Open gpsaggese opened 1 year ago
Hello
I implemented the RandomForestRegressor model using the example present at : https://www.cienciadedatos.net/documentos/py27-time-series-forecasting-python-scikitlearn.html The current predictions seems to be bad. The notebook is at : https://drive.google.com/file/d/1VUqwt6vBf_A00S-ut_LRcCqbuPZtWgLe/view?usp=share_link
Please check if you got time. I plan to implement the Backtesting approach next. We can discuss further how we can improve on this.
Thanks!!
Good job @Chandramani05. You did everything correctly, yet it will never work this way :-)
The problem is that time series prediction is different than classical "simple" machine learning by the book. Just to give you a few pointers: 1) you need to differentiate and predict returns (and not prices). Ideally fractionally differentiate 2) you need to refresh the model every few time steps 3) it's very difficult to predict a single asset. It's easier to predict a linear combination of them 4) returns are the most difficult to predict among the various quantities. Let's start with something simpler (e.g., volatility or spread), so we can tune the machinery
I'll organize a quick meeting with the team.
Compute the volatility as "historical" rolling.std(30)
Maybe differentiate or not (try both)
Autoregressive model
Baseline: estimate volatility in the next time stamp as the volatility in the past time stamp
Progress Report : I computed the volatility using the formula : df_original['log_returns'] = np.log(df_original['close']) - np.log(df_original['open']) df_original['volatility'] = df_original['log_returns'].rolling(window=30).std()
I took latest 3 months data for the model and took 1 week data for prediction :
After many tries and many hyper parameter tuning in the forest regressor model , I still can't find good result.
I try changing no of lags, no os estimators and depth , but no result.
This is the result :
I will start learning about backtesting and will incorporate in the method and if that can be of any effect.
Progress Report :
I tested the backtesting also, which is similar to cross_validation . I used 5 fold of cross validation and got the following result. The error seems to be reduced a little and it seems like each window is trying to fit to its initial inout.

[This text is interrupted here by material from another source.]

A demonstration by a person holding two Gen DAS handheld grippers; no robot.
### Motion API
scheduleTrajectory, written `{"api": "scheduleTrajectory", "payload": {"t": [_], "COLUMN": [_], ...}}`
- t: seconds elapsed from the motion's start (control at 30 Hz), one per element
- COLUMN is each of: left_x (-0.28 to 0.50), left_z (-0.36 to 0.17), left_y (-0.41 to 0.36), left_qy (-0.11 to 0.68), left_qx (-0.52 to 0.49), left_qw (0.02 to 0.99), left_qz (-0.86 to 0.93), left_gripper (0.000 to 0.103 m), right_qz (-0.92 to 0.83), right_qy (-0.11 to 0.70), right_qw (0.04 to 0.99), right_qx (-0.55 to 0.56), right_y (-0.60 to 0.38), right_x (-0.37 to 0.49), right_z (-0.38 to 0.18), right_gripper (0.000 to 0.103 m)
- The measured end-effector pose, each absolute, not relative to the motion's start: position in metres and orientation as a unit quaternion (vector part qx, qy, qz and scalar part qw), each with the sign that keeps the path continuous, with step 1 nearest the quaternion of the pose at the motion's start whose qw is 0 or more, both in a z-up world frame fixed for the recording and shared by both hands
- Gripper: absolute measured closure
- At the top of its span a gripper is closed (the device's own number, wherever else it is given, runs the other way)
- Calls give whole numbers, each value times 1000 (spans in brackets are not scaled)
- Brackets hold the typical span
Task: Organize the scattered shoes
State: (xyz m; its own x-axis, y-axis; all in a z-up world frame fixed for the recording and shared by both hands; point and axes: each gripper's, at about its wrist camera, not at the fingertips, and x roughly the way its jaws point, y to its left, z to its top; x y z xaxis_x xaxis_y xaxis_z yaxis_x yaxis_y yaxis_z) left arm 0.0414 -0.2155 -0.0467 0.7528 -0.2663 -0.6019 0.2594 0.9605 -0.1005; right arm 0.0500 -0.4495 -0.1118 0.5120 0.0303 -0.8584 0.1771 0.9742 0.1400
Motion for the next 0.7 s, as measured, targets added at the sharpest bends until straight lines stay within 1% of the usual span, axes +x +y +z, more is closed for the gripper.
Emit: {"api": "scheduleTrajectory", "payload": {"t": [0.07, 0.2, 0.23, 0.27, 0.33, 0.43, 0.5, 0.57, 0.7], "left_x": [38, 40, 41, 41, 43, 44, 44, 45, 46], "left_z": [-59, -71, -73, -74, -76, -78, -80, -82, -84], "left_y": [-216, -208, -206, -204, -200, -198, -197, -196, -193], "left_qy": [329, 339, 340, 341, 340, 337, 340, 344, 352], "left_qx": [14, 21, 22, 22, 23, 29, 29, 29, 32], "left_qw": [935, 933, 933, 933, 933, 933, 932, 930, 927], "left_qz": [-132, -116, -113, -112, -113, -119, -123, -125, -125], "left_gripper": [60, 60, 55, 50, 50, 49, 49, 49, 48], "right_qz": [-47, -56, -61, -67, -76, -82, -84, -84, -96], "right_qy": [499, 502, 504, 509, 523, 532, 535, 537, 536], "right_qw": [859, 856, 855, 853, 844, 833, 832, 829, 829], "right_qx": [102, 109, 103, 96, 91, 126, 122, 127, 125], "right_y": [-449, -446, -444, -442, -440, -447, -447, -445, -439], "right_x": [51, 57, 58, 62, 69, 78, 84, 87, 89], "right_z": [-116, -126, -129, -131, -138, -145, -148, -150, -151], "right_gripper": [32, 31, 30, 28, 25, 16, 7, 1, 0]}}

My next approach is to learn how feature_imprtance works here and if I can manipulate lags value somehow.
@Chandramani05 results are weird, I think there is a problem. Can you pls do a PR with all the notebooks so I can take a look?
We can talk about it in the next meeting. Sending invite shortly.

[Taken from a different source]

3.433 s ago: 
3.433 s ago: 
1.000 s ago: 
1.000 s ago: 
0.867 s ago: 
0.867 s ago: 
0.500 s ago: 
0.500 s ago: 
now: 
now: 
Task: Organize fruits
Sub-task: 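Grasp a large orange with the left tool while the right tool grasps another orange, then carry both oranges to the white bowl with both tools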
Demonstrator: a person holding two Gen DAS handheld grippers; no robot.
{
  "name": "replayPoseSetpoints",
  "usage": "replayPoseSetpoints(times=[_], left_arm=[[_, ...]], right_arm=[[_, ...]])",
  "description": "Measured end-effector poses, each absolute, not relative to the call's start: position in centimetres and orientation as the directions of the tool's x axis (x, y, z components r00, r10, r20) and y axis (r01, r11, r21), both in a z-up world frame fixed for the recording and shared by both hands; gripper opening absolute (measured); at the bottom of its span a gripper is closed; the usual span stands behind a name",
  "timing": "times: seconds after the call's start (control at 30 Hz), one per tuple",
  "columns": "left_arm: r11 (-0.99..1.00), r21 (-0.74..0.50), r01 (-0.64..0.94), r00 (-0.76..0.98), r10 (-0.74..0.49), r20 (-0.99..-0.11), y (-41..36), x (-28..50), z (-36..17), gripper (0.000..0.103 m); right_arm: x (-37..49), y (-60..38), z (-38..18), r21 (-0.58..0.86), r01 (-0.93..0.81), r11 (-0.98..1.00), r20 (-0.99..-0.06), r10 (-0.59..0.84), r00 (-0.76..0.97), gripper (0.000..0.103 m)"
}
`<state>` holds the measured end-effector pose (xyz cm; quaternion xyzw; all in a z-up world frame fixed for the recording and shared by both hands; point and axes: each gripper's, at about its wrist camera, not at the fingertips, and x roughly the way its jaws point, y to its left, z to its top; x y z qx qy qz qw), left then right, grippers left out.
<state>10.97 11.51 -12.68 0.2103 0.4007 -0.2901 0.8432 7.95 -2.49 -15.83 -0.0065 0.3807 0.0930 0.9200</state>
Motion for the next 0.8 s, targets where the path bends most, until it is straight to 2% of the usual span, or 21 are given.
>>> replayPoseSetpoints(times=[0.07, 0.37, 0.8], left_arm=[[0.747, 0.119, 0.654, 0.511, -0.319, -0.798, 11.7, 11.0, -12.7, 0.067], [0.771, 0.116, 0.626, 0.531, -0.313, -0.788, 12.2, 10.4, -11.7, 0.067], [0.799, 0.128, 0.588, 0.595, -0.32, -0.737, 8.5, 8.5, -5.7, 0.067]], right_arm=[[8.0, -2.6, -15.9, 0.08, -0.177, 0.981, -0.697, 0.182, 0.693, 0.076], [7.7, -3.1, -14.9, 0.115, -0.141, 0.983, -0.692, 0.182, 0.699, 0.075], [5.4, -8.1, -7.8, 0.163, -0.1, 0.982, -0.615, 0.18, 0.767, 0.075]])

Sure Professor Here is the link of the noteboo0k : https://drive.google.com/drive/folders/1GiT9EHILVCF_7QqOZFw9k5J8jrbANIPz
Let me know what i can do to improve.
Thanks!!
Hello @gpsaggese , Please make a separate branch for the ML Model Research so that we can push the code.
Not sure I follow.
You can create a branch and then a dir like 'SorrIssueXYZ_...' under https://github.com/sorrentum/sorrentum/tree/master/sorrentum_sandbox/examples/ml_projects
If you need some help with Git you can check https://github.com/gpsaggese/umd_data605/blob/main/lectures/02.1%20-%20Git%2C%20Data%20Pipelines.pdf and / or ask @samarth9008
Also I've improved the doc https://github.com/sorrentum/sorrentum/wiki/Organization-and-procedures#how-to-organize-your-research
Let me know if things are not clear
Hi, professor, I am xiaoyan, I am working on the spread. I have two questions here.

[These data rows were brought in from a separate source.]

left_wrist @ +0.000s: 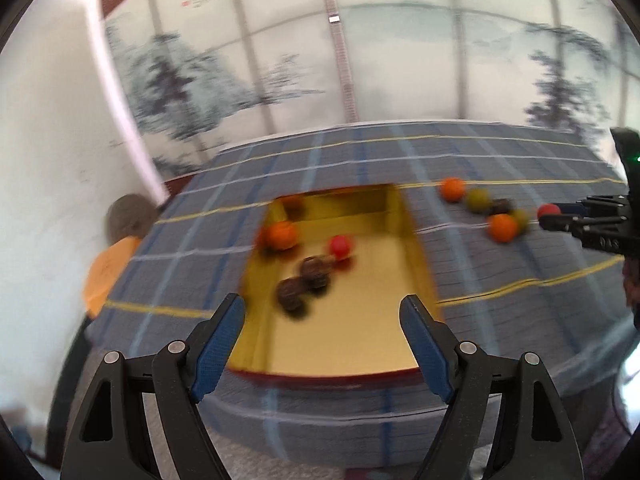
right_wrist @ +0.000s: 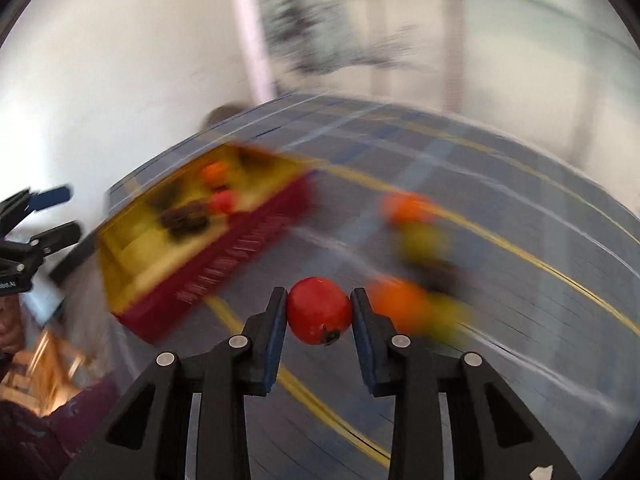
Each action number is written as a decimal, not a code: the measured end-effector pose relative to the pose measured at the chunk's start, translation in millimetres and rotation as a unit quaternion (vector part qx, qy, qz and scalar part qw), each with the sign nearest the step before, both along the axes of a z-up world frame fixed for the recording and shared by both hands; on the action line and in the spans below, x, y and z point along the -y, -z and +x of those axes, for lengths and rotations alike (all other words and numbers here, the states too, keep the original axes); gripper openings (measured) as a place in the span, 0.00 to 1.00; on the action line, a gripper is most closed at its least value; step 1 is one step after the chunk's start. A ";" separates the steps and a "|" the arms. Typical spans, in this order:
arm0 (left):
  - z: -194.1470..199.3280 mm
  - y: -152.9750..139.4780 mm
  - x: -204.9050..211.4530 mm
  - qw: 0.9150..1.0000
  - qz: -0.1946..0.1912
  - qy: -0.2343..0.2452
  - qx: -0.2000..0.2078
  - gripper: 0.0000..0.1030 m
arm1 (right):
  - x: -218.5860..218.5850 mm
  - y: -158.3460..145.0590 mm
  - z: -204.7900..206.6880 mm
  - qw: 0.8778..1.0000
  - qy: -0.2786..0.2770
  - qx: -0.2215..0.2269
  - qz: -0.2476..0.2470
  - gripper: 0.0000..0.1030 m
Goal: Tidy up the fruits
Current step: 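Grasp the red pomegranate with right gripper while left grasps the green fruit, then carry the green fruit over the tray and open left gripper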
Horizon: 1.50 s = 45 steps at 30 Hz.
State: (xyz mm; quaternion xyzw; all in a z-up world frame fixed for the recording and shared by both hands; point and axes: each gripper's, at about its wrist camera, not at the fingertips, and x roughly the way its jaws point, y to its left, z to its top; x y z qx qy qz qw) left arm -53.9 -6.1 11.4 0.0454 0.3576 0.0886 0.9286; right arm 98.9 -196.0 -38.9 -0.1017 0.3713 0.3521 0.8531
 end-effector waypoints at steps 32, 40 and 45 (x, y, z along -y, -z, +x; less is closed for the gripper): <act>275.9 70.5 111.4 0.966 -0.177 0.058 -0.181 0.63 | 198.3 36.1 48.4 0.977 0.203 -0.046 0.036 0.31; 270.3 77.7 112.8 0.964 -0.196 0.048 -0.175 0.34 | 199.3 36.7 51.5 0.977 0.204 -0.055 0.043 0.31; 219.9 47.7 108.0 0.968 -0.201 0.049 -0.139 0.34 | 199.9 40.4 55.5 0.973 0.217 -0.066 0.035 0.31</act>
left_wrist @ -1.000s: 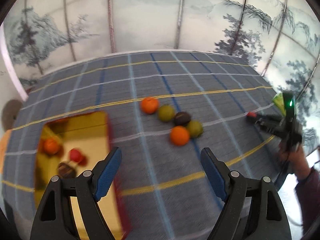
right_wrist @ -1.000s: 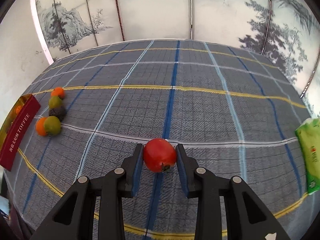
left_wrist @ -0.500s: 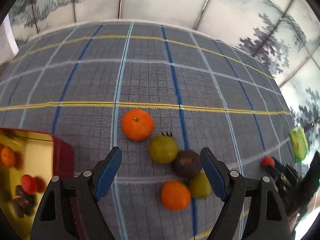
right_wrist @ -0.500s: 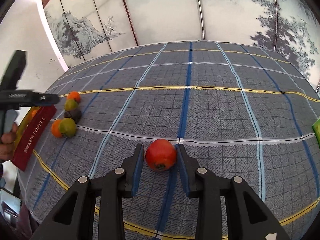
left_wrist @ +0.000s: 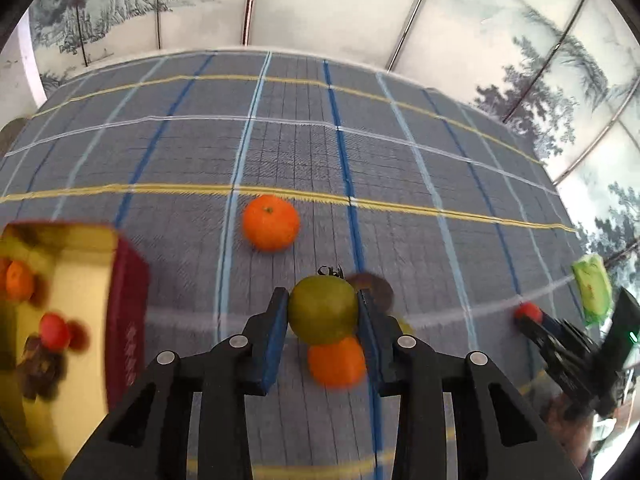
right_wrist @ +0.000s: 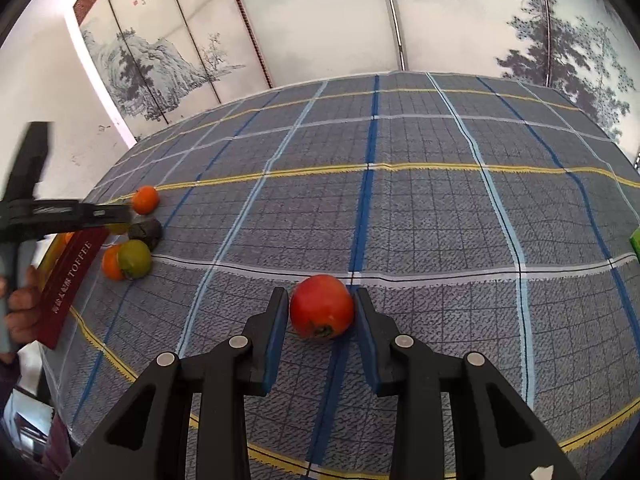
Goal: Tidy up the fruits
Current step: 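Carry the green fruit over the tray and open left gripper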
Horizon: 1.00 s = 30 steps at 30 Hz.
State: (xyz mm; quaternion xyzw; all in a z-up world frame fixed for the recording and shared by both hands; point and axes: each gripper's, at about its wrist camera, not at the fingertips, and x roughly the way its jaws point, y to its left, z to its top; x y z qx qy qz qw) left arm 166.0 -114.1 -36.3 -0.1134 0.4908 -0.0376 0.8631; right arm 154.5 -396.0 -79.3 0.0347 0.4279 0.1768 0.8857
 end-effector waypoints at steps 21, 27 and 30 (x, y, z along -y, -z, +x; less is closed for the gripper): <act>-146.7 -50.7 -85.3 0.994 0.048 -0.059 0.075 0.35 | -8.4 1.5 0.1 0.999 0.010 0.005 -0.044 0.29; -170.1 -35.5 -134.6 0.991 0.049 -0.107 0.062 0.35 | -11.2 1.7 -0.8 0.998 0.010 0.007 -0.055 0.29; -178.1 -25.1 -150.9 0.990 0.047 -0.123 0.051 0.35 | -12.4 1.6 -1.0 0.998 0.010 0.008 -0.059 0.29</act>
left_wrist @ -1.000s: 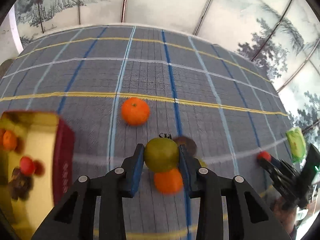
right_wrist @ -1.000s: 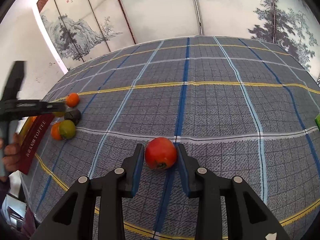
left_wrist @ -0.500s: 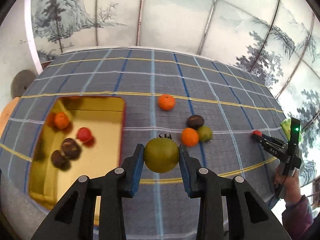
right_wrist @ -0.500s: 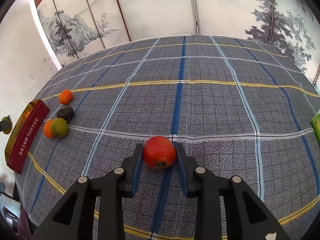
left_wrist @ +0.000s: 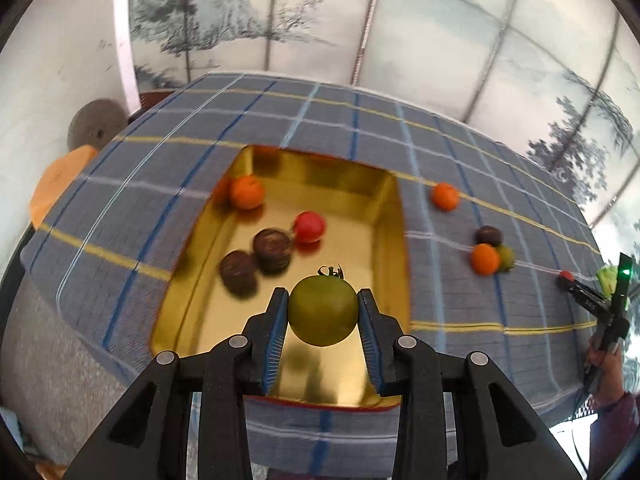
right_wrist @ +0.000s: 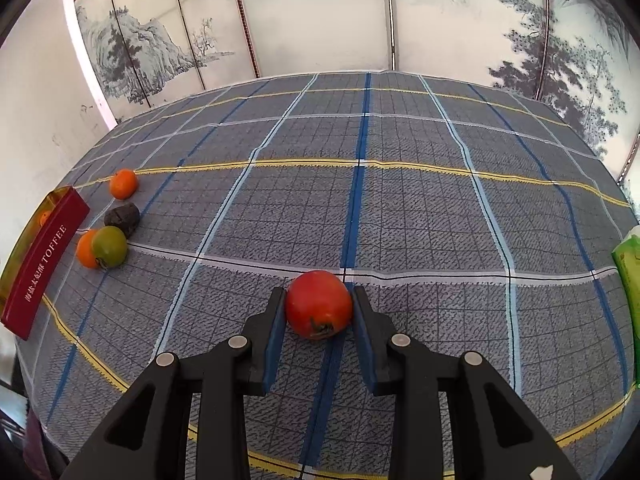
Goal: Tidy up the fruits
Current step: 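Carry the green fruit over the tray and open left gripper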
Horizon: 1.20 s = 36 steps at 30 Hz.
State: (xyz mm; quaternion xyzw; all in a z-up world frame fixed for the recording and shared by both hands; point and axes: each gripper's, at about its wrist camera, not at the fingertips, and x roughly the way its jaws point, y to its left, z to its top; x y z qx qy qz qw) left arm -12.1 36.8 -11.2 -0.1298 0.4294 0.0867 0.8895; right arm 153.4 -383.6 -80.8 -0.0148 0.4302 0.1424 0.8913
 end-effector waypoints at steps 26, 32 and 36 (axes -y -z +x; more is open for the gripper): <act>12.4 27.8 20.6 0.998 0.055 0.019 -0.013 0.35 | -0.2 -0.1 0.2 1.000 0.000 0.000 0.001 0.29; 15.7 30.6 19.0 0.997 0.070 0.016 -0.013 0.35 | -0.2 -0.1 0.2 1.000 0.000 0.000 0.001 0.29; 18.1 34.2 18.6 0.997 0.078 0.014 -0.015 0.35 | -0.5 -0.1 0.2 1.000 0.000 0.000 0.000 0.29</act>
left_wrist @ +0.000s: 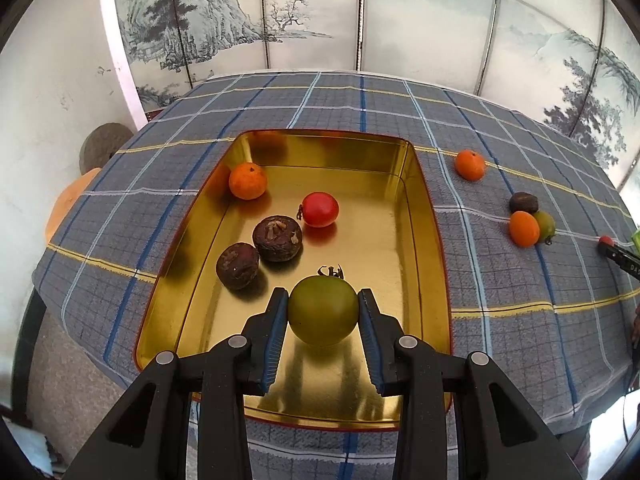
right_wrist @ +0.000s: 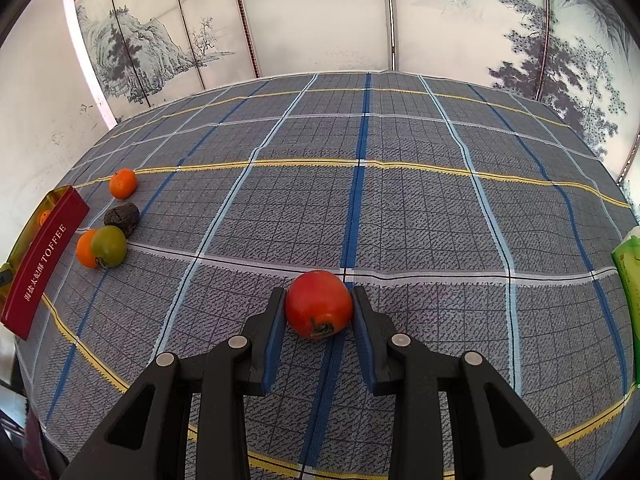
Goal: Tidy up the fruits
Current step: 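Carry the green fruit over the tray and open left gripper, then lower the red pomegranate into the gold tray and open right gripper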
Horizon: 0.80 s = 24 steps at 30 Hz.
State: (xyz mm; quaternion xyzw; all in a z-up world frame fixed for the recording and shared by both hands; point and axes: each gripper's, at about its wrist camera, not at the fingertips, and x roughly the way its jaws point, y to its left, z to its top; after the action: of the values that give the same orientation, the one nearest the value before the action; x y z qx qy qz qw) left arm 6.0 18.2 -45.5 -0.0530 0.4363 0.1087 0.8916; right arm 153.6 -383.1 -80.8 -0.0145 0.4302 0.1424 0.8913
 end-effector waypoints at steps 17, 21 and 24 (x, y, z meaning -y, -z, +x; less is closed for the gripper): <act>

hi @shyanne399 you need to read a slice of the data by coin or by timestamp, since it's too much data
Parquet allows you do that. You can look at this tutorial to learn more about it https://github.com/gpsaggese/umd_data605/blob/main/tutorials/tutorial_packages/tutorial_parquet.ipynb
Hi professor, It’s very helpful. I will learn it as soon as possible.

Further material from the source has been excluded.